# Two brothers available for new home



## Neil_1_2_3 (Jun 17, 2017)

Hello people,

I have two stay-at-home brothers available free to a good home. They are about one and a half years old. I took my daughter back nine months ago, which also meant taking on her cats, too. She has since found a new place to live, but it doesn't allow pets.
The cats have been well looked after, but I am not a 'cat' person and I have been tasked with finding them a home where they will be loved and pampered. They have neither been neutered nor micro-chipped, but I can put some money towards that, if needed? I am in no immediate rush to get rid of them... but the sooner, the better. They will not stay with me for more than a couple of months, once my daughter has left, at the end of the month. They will go to a shelter, if they must, but we'd both much prefer a loving home for them.

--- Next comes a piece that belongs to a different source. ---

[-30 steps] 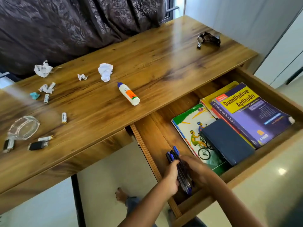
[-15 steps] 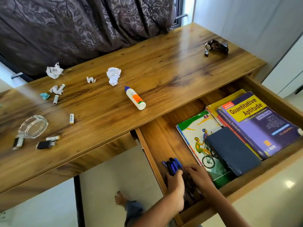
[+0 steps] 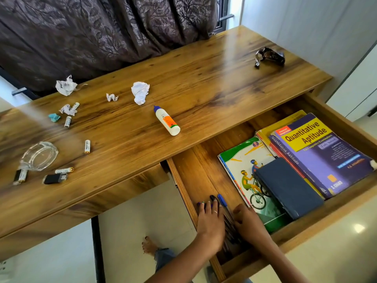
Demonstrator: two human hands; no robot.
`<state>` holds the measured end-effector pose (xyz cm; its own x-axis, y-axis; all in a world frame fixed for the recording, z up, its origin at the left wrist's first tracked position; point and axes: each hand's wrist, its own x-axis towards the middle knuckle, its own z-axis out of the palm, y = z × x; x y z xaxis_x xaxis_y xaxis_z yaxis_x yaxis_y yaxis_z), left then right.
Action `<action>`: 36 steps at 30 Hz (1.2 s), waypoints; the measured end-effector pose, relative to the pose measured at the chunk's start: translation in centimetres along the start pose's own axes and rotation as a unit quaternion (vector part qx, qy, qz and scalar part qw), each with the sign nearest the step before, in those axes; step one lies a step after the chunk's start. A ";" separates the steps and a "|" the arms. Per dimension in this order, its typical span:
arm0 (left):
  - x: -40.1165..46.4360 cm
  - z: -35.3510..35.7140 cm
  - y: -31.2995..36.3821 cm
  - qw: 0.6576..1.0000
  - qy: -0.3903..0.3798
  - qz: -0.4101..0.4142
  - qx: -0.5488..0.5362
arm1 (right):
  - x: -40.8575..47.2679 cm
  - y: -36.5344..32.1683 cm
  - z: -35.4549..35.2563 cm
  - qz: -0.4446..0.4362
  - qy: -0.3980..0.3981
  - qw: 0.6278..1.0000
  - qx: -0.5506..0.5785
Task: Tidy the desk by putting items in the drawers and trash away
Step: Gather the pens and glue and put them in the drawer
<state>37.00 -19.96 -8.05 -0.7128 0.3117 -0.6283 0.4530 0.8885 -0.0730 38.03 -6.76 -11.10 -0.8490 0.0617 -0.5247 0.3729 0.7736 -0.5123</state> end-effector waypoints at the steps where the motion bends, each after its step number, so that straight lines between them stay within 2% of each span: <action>1: -0.1 0.1 0.0 0.999 -0.020 -0.008 0.043 | 0.0 0.0 0.0 -0.001 -0.002 1.000 -0.003; 4: -0.6 0.0 0.2 0.991 -0.048 -0.016 0.123 | 0.0 0.0 -0.1 0.000 -0.017 1.000 -0.012; 8: -0.4 -0.3 -0.1 0.992 -0.024 -0.040 0.118 | 0.0 -0.2 -0.1 -0.010 -0.036 0.998 -0.056; 10: 0.1 -1.1 -0.8 0.994 -0.003 -0.066 0.084 | -0.1 -0.2 -0.3 -0.013 -0.035 0.996 -0.078; 13: 1.1 -2.7 -1.7 0.993 0.029 -0.113 -0.022 | -0.2 0.0 -0.6 -0.015 -0.041 0.995 -0.094; 19: 2.7 -4.6 -2.5 0.974 0.039 -0.101 -0.198 | 0.0 0.5 -0.6 -0.029 -0.066 0.993 -0.094; 23: 3.5 -3.9 -2.7 0.963 0.016 -0.078 -0.257 | 0.2 0.6 -0.2 -0.050 -0.075 0.992 -0.087; 25: 3.4 -3.8 -2.7 0.970 0.038 -0.072 -0.230 | 0.2 0.7 -0.1 -0.051 -0.078 0.992 -0.082; 28: 3.0 -4.1 -3.6 0.986 0.124 -0.088 -0.073 | 0.3 0.7 -0.2 -0.051 -0.082 0.992 -0.078; 29: 2.9 -4.2 -4.2 0.987 0.127 -0.097 -0.021 | 0.3 0.8 -0.2 -0.050 -0.083 0.992 -0.078; 32: 2.8 -4.2 -5.7 0.986 0.069 -0.121 0.086 | 0.4 0.9 -0.1 -0.047 -0.082 0.992 -0.080; 36: 3.0 -4.4 -5.4 0.992 0.023 -0.079 0.091 | 0.5 0.9 0.0 -0.046 -0.083 0.992 -0.078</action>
<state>30.04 -22.38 -6.09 -0.8043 0.1928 -0.5620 0.4204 0.8531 -0.3089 37.94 -6.03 -11.77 -0.7987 -0.1086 -0.5919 0.2227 0.8604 -0.4584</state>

Any advice on other places I can contact, would also be appreciated, if you personally can't help.

I am in Stockton On Tees.

Thanks for your time.

Neil


----------



## buffie (May 31, 2010)

You might find it easier to rehome them if they are neutered first, and TBH I wouldn't be so sure that a rescue centre will be able to take them.
I cant help in finding a new home but I would advise you not to advertise them as "free to a good home" heaven only knows where they might end up .


----------



## cows573 (Apr 20, 2017)

Can I be a bit harsh? your daughter has loving, well looked after cats that she hasn't neutered or micro chipped?

They were obviously privately purchased as they weren't neutered...

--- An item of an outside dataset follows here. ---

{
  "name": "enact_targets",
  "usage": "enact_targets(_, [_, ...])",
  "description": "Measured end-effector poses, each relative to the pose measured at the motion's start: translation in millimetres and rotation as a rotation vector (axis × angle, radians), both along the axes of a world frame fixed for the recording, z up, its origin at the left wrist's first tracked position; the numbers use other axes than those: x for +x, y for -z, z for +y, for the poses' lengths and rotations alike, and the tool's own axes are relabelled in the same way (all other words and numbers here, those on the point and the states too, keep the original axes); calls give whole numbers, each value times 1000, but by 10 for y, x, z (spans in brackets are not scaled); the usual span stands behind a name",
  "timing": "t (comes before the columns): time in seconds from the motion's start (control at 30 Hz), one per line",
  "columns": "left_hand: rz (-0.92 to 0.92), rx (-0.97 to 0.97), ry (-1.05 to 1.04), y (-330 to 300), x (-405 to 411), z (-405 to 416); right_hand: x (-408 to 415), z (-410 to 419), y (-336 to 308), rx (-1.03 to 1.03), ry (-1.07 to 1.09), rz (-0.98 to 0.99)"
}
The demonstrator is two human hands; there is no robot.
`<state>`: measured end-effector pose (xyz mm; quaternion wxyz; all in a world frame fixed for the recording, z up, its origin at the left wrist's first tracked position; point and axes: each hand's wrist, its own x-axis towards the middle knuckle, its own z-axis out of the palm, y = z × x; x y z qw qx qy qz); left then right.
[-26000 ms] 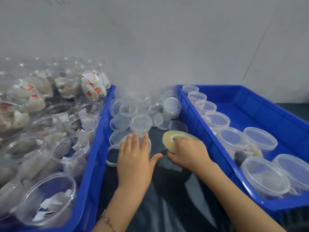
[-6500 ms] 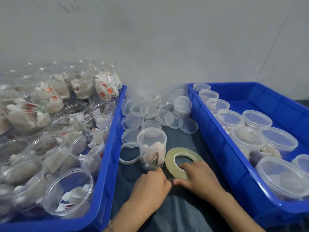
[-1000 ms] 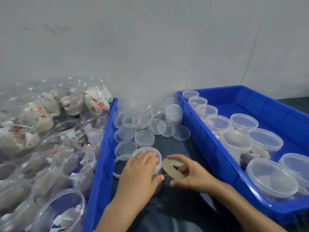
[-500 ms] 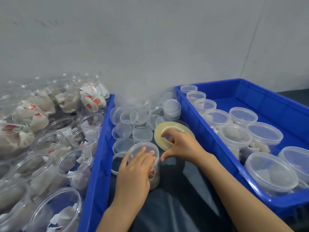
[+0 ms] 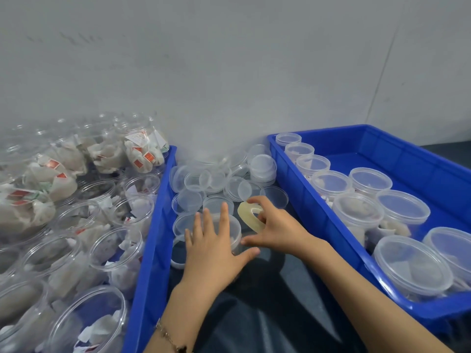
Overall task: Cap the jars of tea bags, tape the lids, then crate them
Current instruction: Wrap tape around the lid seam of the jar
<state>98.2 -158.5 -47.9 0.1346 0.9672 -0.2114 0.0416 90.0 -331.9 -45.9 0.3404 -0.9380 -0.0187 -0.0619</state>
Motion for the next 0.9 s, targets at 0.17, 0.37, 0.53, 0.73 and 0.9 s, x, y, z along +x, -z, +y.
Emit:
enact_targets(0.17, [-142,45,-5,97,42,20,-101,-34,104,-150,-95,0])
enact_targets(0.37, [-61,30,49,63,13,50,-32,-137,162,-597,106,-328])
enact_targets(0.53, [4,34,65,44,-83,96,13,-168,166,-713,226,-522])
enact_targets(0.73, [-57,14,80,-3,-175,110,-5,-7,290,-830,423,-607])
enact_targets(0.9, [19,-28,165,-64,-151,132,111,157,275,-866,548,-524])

She then choses to relocate somewhere that doesn't allow pets.... And worse still!!!! Leaves you... an admitted non cat lover to rehome her cats!!!???!!!

My local rescues had no space for a pregnant stray on the street and advised our vets to put her back on the street within 2 weeks of potentially giving birth...

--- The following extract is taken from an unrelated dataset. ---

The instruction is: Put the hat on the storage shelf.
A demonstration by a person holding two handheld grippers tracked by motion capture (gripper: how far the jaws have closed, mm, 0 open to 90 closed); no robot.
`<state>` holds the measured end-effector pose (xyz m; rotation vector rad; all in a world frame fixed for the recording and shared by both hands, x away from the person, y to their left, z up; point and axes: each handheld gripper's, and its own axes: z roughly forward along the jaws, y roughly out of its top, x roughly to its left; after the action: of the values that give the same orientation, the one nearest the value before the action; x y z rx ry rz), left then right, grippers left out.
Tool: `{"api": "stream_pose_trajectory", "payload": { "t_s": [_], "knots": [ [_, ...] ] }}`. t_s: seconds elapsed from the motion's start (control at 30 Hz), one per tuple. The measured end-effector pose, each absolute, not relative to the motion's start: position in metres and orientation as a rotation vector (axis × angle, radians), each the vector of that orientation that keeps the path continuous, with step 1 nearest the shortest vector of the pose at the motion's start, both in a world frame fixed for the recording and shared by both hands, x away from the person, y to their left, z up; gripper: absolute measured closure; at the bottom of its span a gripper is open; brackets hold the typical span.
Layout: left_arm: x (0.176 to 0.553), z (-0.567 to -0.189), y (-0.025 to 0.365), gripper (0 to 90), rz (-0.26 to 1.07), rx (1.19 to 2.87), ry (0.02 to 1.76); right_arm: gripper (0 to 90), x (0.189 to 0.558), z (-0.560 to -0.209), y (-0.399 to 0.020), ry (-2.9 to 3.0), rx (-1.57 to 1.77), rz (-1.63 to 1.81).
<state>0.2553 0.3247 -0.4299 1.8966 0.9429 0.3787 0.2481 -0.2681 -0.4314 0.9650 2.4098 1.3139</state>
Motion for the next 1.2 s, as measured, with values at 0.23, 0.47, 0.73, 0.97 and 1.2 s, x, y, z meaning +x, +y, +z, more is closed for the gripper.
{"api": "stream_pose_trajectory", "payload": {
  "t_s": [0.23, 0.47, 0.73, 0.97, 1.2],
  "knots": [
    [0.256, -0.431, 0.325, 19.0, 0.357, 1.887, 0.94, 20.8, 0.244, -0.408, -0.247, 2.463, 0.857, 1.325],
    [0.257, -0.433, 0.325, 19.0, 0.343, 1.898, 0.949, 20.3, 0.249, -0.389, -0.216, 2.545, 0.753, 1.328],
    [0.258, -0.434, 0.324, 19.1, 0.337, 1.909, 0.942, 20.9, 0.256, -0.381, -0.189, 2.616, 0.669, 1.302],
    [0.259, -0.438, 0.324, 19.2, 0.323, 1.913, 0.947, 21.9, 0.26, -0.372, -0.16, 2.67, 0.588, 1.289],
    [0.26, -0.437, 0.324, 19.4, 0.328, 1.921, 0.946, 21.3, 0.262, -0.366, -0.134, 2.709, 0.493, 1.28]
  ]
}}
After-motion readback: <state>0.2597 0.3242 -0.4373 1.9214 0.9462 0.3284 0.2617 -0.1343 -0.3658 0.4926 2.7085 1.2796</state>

Many rescues do not have space. Perhaps due to people taking in cats that aren't willing to commit to a lifelong agreement....

If it was my daughter.... I would be giving her a kick up her bum! For adopting or purchasing kittens and then abandoning them... And more importantly! Leaving my parent to see to their rehoming, especially if they aren't a cat lover!

Perhaps a dog isn't just for Christmas should be changed to a cat shouldn't just be for Christmas!?!

I would never, never, never re-home any of my cats. Or dogs... or any of my pets.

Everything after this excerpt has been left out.